YOUR ASSIGNMENT:
Every line from the one containing "Practice step: point at the blue" through the last line below should be reproduced exactly; please include nothing else.

AVAILABLE DATA:
╔══
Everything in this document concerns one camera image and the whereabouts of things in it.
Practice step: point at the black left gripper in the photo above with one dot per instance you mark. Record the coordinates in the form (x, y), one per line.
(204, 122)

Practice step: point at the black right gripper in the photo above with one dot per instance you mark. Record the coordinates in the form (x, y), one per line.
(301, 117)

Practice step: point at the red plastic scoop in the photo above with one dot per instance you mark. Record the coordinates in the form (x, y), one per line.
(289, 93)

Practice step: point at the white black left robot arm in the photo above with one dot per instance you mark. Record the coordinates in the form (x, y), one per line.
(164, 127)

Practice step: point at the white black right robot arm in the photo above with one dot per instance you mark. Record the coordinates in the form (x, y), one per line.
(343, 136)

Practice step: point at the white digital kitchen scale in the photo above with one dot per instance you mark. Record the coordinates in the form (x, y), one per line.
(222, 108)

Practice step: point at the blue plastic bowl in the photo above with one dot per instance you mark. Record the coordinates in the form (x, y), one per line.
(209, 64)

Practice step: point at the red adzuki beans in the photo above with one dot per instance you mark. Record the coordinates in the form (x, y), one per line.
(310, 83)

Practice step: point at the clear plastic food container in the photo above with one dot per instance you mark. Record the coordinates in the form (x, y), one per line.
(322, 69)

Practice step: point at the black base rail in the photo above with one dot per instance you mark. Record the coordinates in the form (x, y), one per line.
╚══
TASK SOLUTION:
Practice step: point at the blue plastic bowl in the photo above with one dot per instance you mark. Record the coordinates in the form (x, y), one per line.
(209, 64)

Practice step: point at the red adzuki beans in the photo above with one dot per instance you mark. Record the coordinates in the form (x, y), one per line.
(310, 83)

Practice step: point at the clear plastic food container in the photo above with one dot per instance you mark. Record the coordinates in the form (x, y), one per line.
(322, 69)

Practice step: point at the black base rail in the photo above with one dot per instance you mark. Record the coordinates in the form (x, y), one per line.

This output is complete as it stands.